Multiphysics modeling and characterization of explosively loaded aluminum blocks

A coupled Eulerian–Lagrangian finite element simulation is made of an aluminum block of dimensions 4 × 2 × 1/2 in (101.6 × 50.8 × 12.7 mm) subjected to an intensive shock load at its top. The shock load was introduced by the detonation of plastic explosives which were attached to the top of the block. The objective is to determine the effect of the shock on the deformation history of the metallic block accounting for strain rate effects. The dynamic response of the block to the high-pressure pulse was simulated by taking into account the resulting elasto-plastic deformation, the solid–fluid interaction and the adiabatic temperature rise. The dynamics of the transient stresses below the loaded surface was captured by our model. Three aspects of the explosive shock load were accordingly examined: (i) the explosive thickness and (ii) the explosive overhang length and thickness upon the resulting deformation pattern.
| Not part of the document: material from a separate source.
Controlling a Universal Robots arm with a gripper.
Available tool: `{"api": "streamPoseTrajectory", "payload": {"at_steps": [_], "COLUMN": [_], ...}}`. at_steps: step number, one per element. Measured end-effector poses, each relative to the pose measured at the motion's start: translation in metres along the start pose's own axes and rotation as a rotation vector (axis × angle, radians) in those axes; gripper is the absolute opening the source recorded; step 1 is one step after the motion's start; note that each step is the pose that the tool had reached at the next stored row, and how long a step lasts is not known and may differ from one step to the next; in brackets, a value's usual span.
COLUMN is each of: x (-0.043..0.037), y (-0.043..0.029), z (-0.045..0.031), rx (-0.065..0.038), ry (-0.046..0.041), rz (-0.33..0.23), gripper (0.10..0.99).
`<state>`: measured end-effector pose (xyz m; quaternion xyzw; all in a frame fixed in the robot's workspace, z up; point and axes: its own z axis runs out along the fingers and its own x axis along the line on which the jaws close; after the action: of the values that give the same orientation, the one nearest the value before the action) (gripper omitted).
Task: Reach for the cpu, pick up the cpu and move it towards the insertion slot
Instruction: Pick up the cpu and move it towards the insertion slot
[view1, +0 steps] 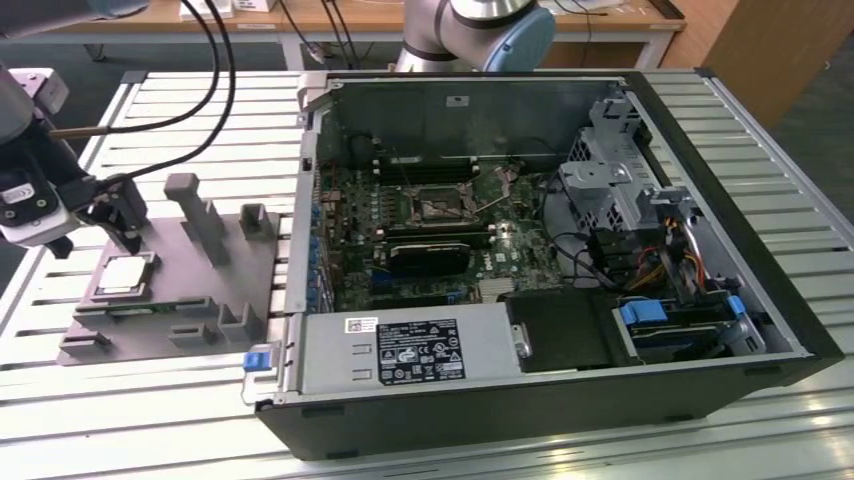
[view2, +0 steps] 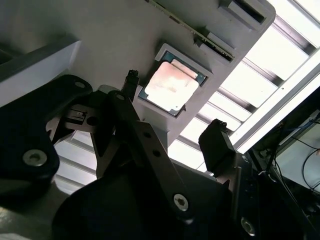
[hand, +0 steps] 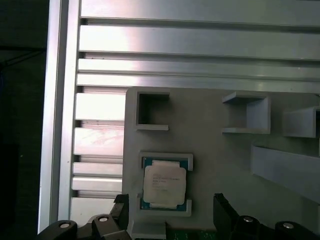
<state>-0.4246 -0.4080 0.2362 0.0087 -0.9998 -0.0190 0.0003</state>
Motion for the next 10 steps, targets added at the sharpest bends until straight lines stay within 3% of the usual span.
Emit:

Upon the complete dissipation of the shock, we were able to determine the distribution of the residual stress in the principal directions. Compressive residual stresses were observed in the region at and below the surface of the loaded end. The above predictions were experimentally validated using explosively loaded aluminum blocks. The experimental findings revealed general agreement with the finite element predictions of both the deformation pattern and the residual stresses.